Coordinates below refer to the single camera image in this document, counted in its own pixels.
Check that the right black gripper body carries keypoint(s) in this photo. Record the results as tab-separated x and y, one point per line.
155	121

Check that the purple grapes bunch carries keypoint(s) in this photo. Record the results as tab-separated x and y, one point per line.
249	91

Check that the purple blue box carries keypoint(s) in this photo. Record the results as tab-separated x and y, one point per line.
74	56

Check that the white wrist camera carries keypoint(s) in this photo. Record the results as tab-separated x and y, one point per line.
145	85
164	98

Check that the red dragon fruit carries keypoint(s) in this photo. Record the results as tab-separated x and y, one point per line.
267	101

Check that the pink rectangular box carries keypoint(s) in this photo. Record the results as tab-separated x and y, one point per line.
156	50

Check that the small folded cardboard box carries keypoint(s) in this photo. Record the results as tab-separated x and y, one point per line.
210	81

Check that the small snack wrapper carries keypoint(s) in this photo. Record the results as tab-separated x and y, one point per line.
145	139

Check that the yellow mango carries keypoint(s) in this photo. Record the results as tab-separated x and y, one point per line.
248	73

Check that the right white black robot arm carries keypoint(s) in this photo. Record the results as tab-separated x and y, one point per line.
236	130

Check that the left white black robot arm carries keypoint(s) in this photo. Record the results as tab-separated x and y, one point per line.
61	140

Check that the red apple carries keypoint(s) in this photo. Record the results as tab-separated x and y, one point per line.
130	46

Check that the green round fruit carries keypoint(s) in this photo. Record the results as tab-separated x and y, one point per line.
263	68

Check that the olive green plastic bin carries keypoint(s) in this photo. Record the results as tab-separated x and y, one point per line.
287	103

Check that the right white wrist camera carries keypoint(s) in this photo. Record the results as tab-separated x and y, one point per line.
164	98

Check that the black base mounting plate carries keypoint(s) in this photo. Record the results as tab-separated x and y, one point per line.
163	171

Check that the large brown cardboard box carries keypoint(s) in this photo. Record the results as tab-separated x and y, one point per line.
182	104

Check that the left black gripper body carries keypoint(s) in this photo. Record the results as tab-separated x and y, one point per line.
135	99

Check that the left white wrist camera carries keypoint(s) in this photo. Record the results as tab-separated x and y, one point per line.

^^^^^^^^

## Activity
Produce a verbatim transcript of the material above.

## Result for this exercise
Coordinates below refer to the single camera image in this document, counted in its own pixels.
Check that the right black gripper body carries keypoint(s) in this photo. Record the results as tab-separated x and y, one point per line.
155	121

Check that the purple grapes bunch carries keypoint(s) in this photo. Record the results as tab-separated x and y, one point per line.
249	91

Check that the purple blue box carries keypoint(s) in this photo. Record the results as tab-separated x and y, one point per line.
74	56

Check that the white wrist camera carries keypoint(s) in this photo. Record the results as tab-separated x and y, one point per line.
145	85
164	98

Check that the red dragon fruit carries keypoint(s) in this photo. Record the results as tab-separated x and y, one point per line.
267	101

Check that the pink rectangular box carries keypoint(s) in this photo. Record the results as tab-separated x and y, one point per line.
156	50

Check that the small folded cardboard box carries keypoint(s) in this photo. Record the results as tab-separated x and y, one point per line.
210	81

Check that the small snack wrapper carries keypoint(s) in this photo. Record the results as tab-separated x and y, one point per line.
145	139

Check that the yellow mango carries keypoint(s) in this photo. Record the results as tab-separated x and y, one point per line.
248	73

Check that the right white black robot arm carries keypoint(s) in this photo. Record the results as tab-separated x and y, one point per line.
236	130

Check that the left white black robot arm carries keypoint(s) in this photo. Record the results as tab-separated x and y, one point per line.
61	140

Check that the red apple carries keypoint(s) in this photo. Record the results as tab-separated x and y, one point per line.
130	46

Check that the green round fruit carries keypoint(s) in this photo. Record the results as tab-separated x and y, one point per line.
263	68

Check that the olive green plastic bin carries keypoint(s) in this photo. Record the results as tab-separated x and y, one point per line.
287	103

Check that the right white wrist camera carries keypoint(s) in this photo. Record the results as tab-separated x and y, one point per line.
164	98

Check that the black base mounting plate carries keypoint(s) in this photo. Record the results as tab-separated x and y, one point per line.
163	171

Check that the large brown cardboard box carries keypoint(s) in this photo. Record the results as tab-separated x and y, one point per line.
182	104

Check that the left black gripper body carries keypoint(s) in this photo. Record the results as tab-separated x and y, one point per line.
135	99

Check that the left white wrist camera carries keypoint(s) in this photo. Record the results as tab-separated x and y, one point per line.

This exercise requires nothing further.